• [WHAT IS BEING ASKED]
Going through the entries below, count each line containing the word "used". Report the number only.

Collected data entries:
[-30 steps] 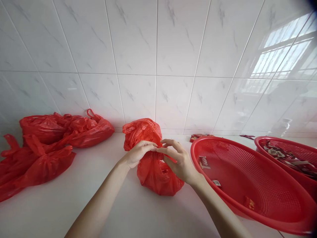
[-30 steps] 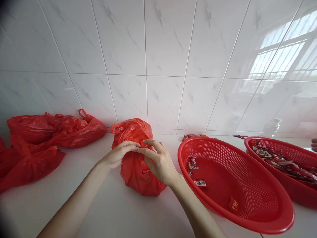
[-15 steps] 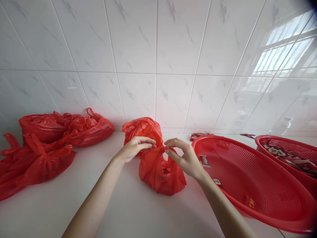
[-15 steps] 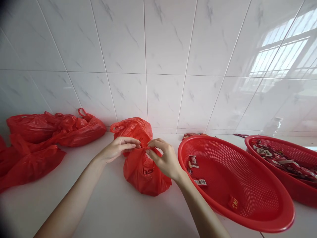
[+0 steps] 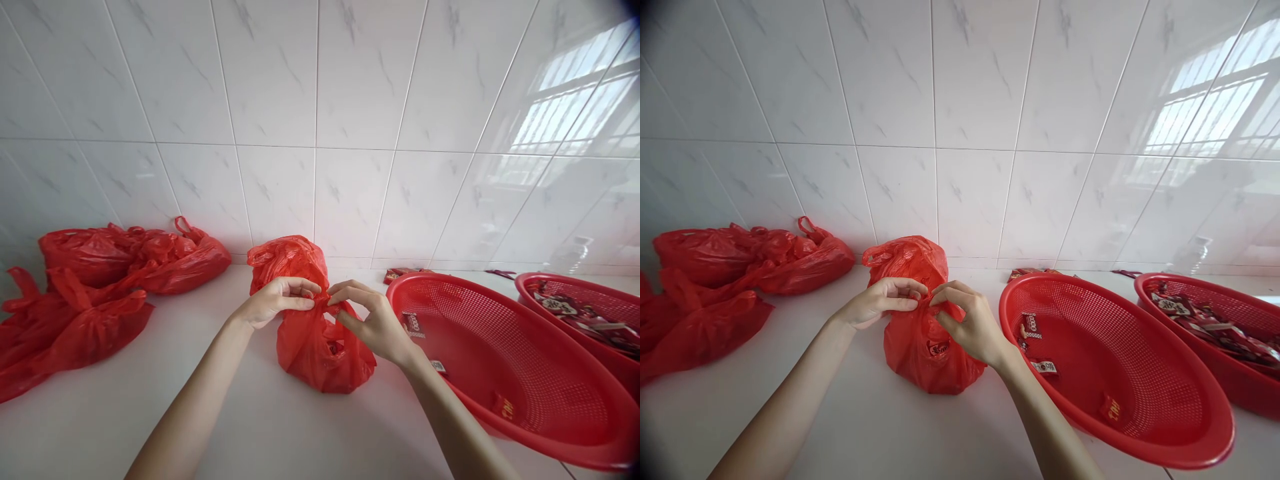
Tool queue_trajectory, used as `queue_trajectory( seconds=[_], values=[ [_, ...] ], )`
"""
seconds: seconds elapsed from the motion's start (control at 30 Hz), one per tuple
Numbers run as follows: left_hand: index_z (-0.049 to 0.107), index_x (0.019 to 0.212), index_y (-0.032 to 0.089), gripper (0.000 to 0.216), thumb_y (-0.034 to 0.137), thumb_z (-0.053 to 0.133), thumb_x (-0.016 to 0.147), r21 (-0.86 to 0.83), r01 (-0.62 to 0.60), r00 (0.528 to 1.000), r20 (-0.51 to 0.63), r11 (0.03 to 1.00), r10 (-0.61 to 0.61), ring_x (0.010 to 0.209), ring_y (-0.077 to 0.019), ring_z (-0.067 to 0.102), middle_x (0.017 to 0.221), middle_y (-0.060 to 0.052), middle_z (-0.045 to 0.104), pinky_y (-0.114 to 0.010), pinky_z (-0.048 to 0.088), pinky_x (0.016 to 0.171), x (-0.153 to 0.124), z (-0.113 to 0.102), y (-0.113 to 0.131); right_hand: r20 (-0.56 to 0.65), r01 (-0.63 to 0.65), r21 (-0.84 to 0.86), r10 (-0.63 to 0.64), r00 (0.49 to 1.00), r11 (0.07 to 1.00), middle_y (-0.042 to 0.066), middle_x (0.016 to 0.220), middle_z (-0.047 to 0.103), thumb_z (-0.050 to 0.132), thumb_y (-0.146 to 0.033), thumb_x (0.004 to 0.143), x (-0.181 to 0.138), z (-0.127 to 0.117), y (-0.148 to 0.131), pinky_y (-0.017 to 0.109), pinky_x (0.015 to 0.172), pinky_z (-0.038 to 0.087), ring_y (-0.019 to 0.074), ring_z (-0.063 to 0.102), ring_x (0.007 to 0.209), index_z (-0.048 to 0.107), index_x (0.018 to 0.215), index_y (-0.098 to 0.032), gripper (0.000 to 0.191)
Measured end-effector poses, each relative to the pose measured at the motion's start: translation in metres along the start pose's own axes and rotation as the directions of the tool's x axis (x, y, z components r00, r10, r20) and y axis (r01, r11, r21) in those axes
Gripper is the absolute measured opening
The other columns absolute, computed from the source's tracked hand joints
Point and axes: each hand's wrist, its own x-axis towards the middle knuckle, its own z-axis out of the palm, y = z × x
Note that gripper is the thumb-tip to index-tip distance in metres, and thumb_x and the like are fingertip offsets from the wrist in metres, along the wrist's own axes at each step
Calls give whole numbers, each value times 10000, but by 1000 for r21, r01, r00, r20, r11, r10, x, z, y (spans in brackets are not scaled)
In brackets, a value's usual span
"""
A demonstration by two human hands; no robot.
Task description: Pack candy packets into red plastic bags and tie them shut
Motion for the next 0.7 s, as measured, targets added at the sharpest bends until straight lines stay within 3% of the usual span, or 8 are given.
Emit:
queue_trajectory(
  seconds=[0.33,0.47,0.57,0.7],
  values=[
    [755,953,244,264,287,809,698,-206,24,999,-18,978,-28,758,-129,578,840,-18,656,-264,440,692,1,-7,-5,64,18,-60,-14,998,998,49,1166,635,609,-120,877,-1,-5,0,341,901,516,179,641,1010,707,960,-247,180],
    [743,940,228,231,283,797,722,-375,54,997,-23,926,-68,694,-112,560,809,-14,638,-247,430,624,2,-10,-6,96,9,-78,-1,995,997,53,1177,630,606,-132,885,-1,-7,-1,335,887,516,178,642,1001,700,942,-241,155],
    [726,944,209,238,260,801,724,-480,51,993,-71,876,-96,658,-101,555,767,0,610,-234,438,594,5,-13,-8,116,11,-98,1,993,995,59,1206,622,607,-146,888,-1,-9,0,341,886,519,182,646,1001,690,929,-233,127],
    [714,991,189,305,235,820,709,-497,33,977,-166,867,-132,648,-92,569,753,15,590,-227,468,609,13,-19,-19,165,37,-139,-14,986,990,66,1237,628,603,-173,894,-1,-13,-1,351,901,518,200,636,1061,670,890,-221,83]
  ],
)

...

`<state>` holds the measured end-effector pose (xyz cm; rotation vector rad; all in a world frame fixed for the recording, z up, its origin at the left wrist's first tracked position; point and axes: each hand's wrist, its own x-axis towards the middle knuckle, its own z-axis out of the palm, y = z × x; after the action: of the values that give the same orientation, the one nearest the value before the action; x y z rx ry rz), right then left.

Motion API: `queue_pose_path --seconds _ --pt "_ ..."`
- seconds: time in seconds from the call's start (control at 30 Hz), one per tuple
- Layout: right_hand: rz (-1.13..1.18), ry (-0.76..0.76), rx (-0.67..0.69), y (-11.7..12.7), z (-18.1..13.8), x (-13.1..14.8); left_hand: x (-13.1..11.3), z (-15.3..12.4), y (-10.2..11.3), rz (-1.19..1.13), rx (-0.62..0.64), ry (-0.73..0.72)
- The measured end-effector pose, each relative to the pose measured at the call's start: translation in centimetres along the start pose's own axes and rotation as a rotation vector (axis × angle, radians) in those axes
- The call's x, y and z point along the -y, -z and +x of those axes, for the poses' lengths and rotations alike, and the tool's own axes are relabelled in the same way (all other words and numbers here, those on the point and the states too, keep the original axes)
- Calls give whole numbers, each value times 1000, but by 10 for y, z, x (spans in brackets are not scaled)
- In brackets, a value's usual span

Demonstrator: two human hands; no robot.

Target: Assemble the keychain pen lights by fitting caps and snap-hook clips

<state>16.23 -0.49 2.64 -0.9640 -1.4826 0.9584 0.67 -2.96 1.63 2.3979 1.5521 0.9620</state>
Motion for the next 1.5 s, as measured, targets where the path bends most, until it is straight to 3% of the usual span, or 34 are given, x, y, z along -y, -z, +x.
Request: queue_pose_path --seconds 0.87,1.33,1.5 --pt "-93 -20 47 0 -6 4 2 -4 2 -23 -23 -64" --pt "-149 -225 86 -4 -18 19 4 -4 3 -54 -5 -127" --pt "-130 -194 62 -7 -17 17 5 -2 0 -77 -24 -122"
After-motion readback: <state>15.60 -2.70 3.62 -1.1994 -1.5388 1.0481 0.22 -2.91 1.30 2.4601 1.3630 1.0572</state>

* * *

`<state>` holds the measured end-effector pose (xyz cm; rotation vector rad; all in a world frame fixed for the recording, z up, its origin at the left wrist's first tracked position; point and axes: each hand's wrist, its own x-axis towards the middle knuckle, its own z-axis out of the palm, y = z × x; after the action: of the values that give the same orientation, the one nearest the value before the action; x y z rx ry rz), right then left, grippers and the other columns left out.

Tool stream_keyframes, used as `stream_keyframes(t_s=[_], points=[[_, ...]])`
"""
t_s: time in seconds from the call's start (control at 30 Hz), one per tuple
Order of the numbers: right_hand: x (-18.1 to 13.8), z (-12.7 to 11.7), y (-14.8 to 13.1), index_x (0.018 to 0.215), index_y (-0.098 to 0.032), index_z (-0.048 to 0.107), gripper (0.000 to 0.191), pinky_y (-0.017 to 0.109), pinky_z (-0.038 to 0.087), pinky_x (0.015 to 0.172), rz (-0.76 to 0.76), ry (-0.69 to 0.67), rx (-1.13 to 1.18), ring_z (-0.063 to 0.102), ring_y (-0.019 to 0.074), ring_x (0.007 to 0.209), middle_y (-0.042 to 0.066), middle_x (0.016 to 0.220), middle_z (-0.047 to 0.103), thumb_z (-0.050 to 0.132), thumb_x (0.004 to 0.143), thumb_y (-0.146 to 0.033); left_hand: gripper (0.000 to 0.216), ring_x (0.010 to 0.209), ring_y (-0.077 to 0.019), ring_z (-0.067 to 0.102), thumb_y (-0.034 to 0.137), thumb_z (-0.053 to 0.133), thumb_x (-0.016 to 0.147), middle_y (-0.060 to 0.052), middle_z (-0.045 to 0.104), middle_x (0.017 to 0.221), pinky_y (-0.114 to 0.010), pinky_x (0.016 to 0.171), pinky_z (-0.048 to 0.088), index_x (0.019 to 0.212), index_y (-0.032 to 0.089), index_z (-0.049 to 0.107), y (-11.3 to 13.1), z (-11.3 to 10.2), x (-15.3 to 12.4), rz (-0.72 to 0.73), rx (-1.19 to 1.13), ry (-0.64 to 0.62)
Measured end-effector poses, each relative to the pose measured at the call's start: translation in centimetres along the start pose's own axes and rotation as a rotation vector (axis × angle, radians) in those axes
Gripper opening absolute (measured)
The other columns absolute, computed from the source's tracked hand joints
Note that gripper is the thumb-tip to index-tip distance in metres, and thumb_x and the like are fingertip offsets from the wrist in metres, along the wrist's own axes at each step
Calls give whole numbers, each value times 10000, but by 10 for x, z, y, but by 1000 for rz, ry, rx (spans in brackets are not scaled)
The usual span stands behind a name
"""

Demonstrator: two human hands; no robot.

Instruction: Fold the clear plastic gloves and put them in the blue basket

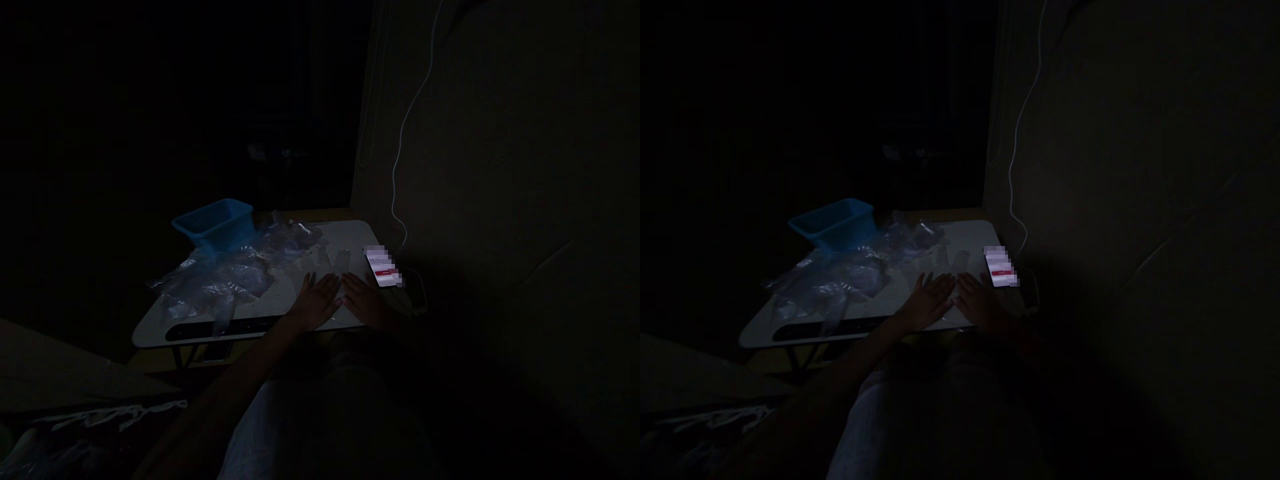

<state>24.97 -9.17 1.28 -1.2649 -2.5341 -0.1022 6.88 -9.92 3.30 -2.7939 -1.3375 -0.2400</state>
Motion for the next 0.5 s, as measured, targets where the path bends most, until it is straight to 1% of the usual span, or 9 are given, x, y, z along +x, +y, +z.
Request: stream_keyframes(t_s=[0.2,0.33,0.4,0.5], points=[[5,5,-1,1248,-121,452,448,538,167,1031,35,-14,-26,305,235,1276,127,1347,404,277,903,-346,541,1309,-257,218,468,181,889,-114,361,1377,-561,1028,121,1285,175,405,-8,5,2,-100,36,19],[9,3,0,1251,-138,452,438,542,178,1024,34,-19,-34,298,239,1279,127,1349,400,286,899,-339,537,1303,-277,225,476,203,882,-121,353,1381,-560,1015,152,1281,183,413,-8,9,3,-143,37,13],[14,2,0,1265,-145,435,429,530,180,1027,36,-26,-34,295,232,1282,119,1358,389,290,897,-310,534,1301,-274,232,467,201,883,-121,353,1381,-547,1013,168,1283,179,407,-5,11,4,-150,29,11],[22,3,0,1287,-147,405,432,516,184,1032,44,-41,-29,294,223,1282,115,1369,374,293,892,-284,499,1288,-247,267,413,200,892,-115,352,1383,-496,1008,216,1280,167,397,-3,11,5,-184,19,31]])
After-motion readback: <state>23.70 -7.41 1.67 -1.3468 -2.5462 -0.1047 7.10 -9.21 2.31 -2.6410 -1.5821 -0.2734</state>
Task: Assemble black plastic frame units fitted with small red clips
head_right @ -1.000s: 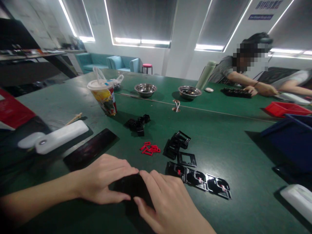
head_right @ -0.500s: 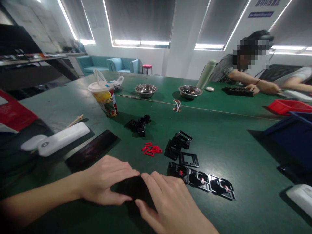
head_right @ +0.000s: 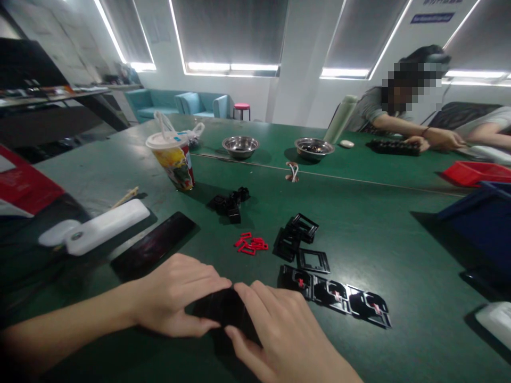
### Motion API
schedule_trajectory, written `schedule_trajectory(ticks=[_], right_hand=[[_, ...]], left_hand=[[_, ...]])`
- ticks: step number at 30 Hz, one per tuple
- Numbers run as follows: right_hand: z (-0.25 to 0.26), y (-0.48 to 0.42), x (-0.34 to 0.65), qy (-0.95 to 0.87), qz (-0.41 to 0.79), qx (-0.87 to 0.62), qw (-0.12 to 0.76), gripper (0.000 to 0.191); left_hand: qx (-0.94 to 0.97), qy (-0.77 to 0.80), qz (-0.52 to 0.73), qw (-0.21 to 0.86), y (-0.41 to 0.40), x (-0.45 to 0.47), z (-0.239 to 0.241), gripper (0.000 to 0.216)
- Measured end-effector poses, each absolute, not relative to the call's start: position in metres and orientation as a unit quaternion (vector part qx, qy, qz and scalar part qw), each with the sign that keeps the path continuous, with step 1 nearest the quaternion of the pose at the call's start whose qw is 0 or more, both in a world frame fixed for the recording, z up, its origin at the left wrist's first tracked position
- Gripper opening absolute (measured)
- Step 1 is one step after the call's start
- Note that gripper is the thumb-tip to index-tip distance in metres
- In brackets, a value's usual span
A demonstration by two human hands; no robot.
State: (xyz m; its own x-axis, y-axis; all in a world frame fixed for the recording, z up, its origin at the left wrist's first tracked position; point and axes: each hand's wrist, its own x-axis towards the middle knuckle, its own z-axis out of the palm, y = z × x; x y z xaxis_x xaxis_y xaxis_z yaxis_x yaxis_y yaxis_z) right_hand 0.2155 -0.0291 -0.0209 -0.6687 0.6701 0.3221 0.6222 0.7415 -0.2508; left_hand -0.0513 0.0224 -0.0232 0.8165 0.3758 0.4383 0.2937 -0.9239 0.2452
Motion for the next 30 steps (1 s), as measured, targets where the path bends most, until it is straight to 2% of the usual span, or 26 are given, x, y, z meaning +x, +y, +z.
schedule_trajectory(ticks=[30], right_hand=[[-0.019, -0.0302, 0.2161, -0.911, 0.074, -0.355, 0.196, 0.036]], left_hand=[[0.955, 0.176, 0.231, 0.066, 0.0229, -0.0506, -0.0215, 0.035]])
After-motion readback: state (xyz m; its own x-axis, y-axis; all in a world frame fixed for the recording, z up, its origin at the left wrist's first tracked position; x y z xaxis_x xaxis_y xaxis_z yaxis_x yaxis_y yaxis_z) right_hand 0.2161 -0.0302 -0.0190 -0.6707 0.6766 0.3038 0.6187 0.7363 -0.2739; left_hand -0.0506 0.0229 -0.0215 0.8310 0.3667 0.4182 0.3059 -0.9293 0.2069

• [OUTPUT OF THE TASK]
2